■ WHAT THE TASK REQUIRES ■
Reproduce exactly the lines below, from the first through the one containing "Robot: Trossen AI", and nothing more.

■ GIVEN RECORDS ■
-------------------------

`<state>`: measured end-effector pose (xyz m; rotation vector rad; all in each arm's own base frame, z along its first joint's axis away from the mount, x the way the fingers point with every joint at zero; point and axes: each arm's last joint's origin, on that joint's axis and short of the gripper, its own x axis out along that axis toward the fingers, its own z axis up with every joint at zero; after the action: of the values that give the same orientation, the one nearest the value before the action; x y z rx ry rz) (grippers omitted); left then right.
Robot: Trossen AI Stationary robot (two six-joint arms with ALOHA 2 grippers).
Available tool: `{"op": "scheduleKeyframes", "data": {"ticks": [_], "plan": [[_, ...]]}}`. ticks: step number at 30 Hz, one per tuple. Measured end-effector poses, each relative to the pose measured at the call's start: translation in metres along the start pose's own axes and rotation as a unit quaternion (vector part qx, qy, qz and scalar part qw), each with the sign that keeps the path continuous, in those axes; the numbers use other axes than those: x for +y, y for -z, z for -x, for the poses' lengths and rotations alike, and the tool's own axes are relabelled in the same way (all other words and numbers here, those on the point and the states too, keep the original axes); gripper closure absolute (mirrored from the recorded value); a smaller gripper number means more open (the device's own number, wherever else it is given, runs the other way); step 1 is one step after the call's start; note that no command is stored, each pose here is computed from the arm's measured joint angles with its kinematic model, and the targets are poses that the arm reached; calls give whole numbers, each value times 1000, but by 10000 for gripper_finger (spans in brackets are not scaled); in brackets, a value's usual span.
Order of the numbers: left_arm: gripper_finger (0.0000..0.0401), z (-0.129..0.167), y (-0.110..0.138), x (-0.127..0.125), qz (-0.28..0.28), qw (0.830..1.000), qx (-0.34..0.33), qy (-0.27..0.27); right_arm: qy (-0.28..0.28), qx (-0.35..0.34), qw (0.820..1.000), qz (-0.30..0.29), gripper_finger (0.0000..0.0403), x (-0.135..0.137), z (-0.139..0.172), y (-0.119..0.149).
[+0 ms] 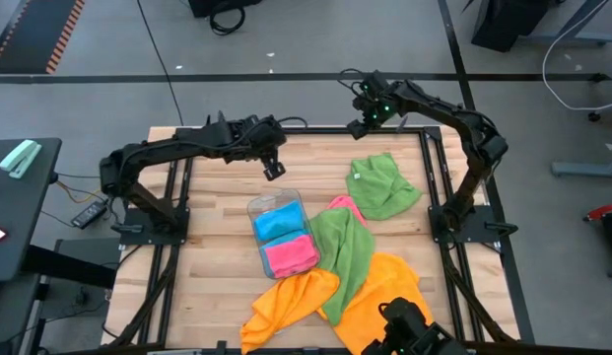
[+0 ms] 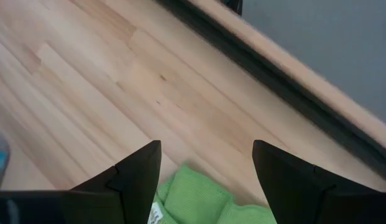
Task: Fold microfiber towels
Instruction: Fold the top green towel
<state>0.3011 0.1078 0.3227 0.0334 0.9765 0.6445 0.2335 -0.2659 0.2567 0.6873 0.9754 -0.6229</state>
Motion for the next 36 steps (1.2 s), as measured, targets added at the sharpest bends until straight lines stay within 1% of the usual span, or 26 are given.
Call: {"op": "scheduleKeyframes", "data": {"ticks": [5, 11, 13, 14, 17, 20, 22, 24, 26, 27, 29, 31, 33, 36], "plan": [[376, 4, 22, 5, 45, 999, -19, -2, -1, 25, 1000, -4, 141, -4, -15, 1], [394, 17, 47, 16, 90, 995, -40, -5, -7, 36, 999, -7, 141, -5, -23, 1], [394, 23, 50, 19, 115, 991, -71, -5, -8, 40, 999, -7, 141, -5, -24, 1], [393, 24, 55, 21, 120, 990, -76, -6, -9, 38, 999, -4, 141, -5, -24, 1], [381, 30, 64, 23, 146, 983, -112, -4, -9, 37, 999, 7, 141, -5, -24, 1], [377, 32, 76, 25, 174, 976, -133, -2, -9, 43, 999, 19, 141, -6, -26, 2], [384, 32, 86, 26, 194, 972, -134, -1, -9, 48, 998, 27, 141, -6, -27, 4], [392, 32, 93, 26, 220, 964, -148, 4, -9, 62, 998, 29, 141, -7, -29, 8], [395, 32, 102, 27, 240, 960, -145, 4, -8, 77, 996, 35, 141, -9, -32, 13], [395, 33, 103, 27, 253, 955, -154, 7, -9, 83, 996, 39, 141, -9, -34, 16], [390, 33, 109, 27, 268, 952, -151, 9, -10, 100, 994, 43, 141, -10, -38, 23], [380, 34, 107, 27, 282, 945, -164, 13, -19, 114, 992, 47, 141, -11, -44, 30], [373, 35, 111, 27, 285, 945, -161, 13, -24, 131, 990, 47, 141, -11, -50, 39], [370, 35, 108, 26, 288, 943, -169, 18, -28, 155, 986, 47, 141, -12, -58, 51]]}}
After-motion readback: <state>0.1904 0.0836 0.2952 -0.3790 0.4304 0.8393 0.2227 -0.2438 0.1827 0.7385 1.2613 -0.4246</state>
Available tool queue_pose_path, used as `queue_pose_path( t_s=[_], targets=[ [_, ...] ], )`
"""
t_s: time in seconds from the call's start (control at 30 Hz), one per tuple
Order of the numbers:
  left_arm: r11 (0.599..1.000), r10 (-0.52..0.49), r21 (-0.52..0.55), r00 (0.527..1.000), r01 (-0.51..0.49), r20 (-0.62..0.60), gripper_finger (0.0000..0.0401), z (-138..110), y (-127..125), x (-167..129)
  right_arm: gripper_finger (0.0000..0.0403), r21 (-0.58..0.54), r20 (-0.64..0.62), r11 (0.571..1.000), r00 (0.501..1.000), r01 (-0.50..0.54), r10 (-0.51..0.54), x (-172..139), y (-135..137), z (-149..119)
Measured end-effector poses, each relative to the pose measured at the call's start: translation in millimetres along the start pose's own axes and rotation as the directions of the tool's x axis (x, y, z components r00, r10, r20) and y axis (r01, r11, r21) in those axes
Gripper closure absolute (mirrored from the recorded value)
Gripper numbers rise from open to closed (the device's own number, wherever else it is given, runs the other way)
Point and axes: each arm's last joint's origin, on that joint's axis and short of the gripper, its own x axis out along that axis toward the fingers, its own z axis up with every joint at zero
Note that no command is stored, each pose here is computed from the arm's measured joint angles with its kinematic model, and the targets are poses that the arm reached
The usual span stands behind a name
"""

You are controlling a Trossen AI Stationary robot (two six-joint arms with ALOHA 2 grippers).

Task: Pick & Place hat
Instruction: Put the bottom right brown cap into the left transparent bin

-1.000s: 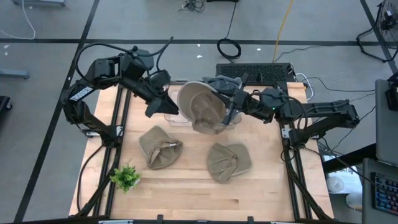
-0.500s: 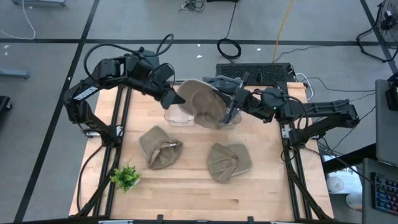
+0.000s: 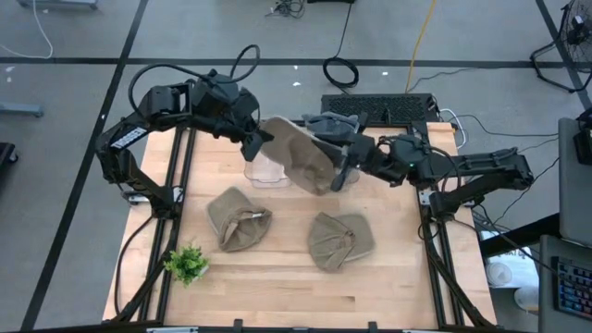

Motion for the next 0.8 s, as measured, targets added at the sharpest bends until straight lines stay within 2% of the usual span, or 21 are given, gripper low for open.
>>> queue_pose_path(
  t_s=[0.07,0.17,0.3,0.37,0.43,0.53,0.67,0.8],
  targets=[
    [0.997,0.051,0.055,0.999,-0.052,0.017,0.0392,0,0,0,0.0334,0.118,0.022,0.993,1.0,0.003,-0.006,-4,-1,5],
    [0.984,0.114,0.137,0.993,-0.117,0.029,0.0392,-1,3,-1,0.0297,0.292,0.048,0.956,0.999,-0.005,-0.009,-10,-3,12],
    [0.95,0.169,0.255,0.984,-0.18,0.062,0.0392,-2,1,-5,0.0245,0.415,0.027,0.909,0.999,-0.03,0.02,-13,2,12],
    [0.926,0.194,0.315,0.978,-0.21,0.08,0.0392,-3,-2,-5,0.0221,0.501,0.026,0.865,0.999,-0.036,0.026,-14,3,12],
    [0.897,0.223,0.369,0.97,-0.243,0.096,0.0392,-5,-6,-4,0.02,0.606,0.016,0.795,0.999,-0.033,0.029,-15,3,11],
    [0.838,0.272,0.453,0.952,-0.305,0.138,0.0392,-7,-13,-5,0.0175,0.745,-0.001,0.666,0.998,-0.041,0.063,-14,6,4],
    [0.725,0.329,0.563,0.918,-0.396,0.222,0.0392,-8,-24,-6,0.0155,0.858,0.001,0.509,0.99,-0.073,0.139,-12,11,-10],
    [0.614,0.346,0.63,0.879,-0.476,0.327,0.0393,-7,-38,-9,0.0152,0.936,0.036,0.334,0.976,-0.108,0.213,-13,16,-24]
  ],
)
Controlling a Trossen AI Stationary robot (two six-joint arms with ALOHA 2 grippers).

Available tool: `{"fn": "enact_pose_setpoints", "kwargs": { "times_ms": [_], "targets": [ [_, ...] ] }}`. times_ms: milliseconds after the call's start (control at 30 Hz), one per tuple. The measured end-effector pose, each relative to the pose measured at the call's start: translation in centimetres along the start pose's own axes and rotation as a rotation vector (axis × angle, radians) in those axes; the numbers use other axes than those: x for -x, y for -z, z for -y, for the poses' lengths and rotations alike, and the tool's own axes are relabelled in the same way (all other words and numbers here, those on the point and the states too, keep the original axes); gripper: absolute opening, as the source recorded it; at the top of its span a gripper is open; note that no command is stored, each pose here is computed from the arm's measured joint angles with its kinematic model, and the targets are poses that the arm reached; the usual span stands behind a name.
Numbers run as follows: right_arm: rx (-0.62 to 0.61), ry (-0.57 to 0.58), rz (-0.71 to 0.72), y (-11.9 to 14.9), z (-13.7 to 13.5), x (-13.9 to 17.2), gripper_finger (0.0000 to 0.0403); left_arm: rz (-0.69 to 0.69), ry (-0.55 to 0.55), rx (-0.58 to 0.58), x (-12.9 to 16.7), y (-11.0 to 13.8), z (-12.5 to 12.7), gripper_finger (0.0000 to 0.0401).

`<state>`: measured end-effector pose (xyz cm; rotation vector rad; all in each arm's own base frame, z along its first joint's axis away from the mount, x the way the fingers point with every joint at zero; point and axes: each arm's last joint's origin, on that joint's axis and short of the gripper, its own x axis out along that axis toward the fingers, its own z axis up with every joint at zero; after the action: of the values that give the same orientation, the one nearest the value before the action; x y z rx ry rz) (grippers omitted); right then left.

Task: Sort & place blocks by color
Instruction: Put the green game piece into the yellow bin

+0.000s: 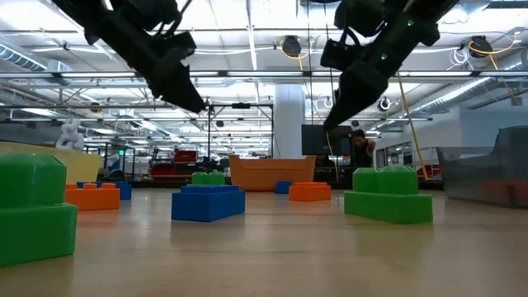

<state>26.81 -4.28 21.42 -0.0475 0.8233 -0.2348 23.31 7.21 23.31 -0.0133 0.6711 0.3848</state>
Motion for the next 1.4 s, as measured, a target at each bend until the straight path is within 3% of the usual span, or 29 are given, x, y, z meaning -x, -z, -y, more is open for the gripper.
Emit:
{"fn": "enact_pose_setpoints", "kwargs": {
  "times_ms": [167, 667, 1000, 1233, 1400],
  "targets": [
    [0.045, 0.004, 0.056, -0.6, 0.1, 0.3, 0.0302, -0.022, 0.061, -0.106, -2.8, 0.4, 1.0, 0.0244],
    [0.064, 0.006, 0.058, -0.6, 0.1, 0.7, 0.0302, -0.491, 0.228, -0.224, -8.3, 0.3, 1.6, 0.0244],
    [0.087, 0.003, 0.014, -0.1, 0.1, 0.7, 0.0302, -0.551, 0.271, -0.292, -11.5, 1.6, 2.8, 0.0244],
    [0.096, 0.005, -0.004, 0.1, 0.1, 0.7, 0.0302, -0.622, 0.277, -0.248, -13.3, 3.1, 3.3, 0.0243],
    [0.122, 0.006, -0.006, 0.1, 0.1, 0.7, 0.0302, -0.590, 0.238, -0.250, -12.2, 2.3, 3.3, 0.0193]
  ]
}}
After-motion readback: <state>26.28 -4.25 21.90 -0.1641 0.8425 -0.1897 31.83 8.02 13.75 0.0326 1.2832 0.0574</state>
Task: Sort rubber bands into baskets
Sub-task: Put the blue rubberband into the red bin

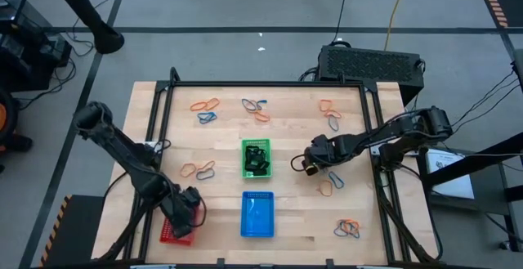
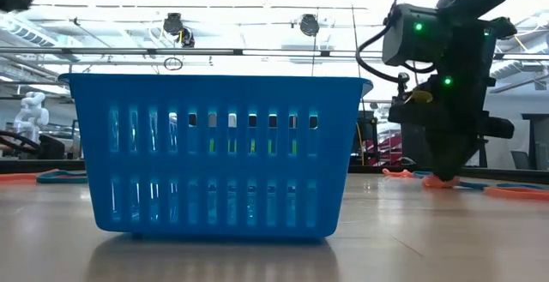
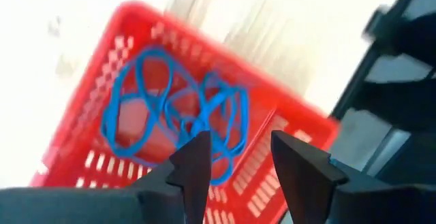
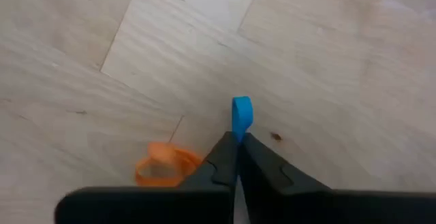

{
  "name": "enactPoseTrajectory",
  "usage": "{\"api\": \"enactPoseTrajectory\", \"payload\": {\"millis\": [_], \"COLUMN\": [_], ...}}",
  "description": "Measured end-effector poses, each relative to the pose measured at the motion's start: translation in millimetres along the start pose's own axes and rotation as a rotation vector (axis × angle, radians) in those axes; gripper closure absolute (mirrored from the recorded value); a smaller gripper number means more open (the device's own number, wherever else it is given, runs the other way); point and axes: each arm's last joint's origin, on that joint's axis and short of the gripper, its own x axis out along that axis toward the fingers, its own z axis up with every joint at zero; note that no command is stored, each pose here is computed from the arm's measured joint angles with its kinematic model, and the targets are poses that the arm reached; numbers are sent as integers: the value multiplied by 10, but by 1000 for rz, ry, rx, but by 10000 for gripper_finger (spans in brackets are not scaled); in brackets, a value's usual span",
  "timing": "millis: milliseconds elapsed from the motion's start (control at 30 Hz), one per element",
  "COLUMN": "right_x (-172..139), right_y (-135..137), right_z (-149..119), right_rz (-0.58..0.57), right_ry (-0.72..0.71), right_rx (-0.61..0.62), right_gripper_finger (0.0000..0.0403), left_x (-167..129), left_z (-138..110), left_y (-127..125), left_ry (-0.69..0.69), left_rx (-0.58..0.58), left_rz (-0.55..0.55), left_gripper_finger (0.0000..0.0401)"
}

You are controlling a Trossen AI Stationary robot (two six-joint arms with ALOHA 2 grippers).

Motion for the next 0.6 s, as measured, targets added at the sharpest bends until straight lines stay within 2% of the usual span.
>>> {"api": "enactPoseTrajectory", "payload": {"millis": [133, 333, 500, 600], "right_x": [-64, -343, -694, -915], "right_y": [29, 49, 76, 133], "right_z": [38, 65, 34, -8], "right_rz": [50, 191, 401, 567], "right_ry": [-78, -207, -318, -387], "right_rx": [15, 56, 78, -8], "right_gripper_finger": [399, 401, 402, 402], "left_x": [-153, -337, -420, -479], "left_z": [137, 463, 820, 1042], "left_y": [4, -86, -196, -216], "left_ry": [-122, -482, -712, -813], "left_rx": [23, 103, 177, 225], "left_rz": [-54, -174, -307, -386], "left_gripper_finger": [241, 241, 241, 241]}}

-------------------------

■ SOLUTION TO THIS EXERCISE ■
`<state>`: measured end-effector pose (xyz m; rotation vector rad; all in each arm's own base frame, z along its first joint's axis away from the mount, x the way the fingers point with every joint at zero; point and axes: each arm's last joint's origin, on that joint's axis and short of the gripper, its own x axis out along that axis toward the fingers, its own z axis up with every joint at zero; after the action: of the values that give the same orientation, the one nearest the value before the action; x y z rx ry rz) (grippers omitted); left then right.
Robot: Trossen AI Stationary robot (two six-joint arms with ALOHA 2 grippers).

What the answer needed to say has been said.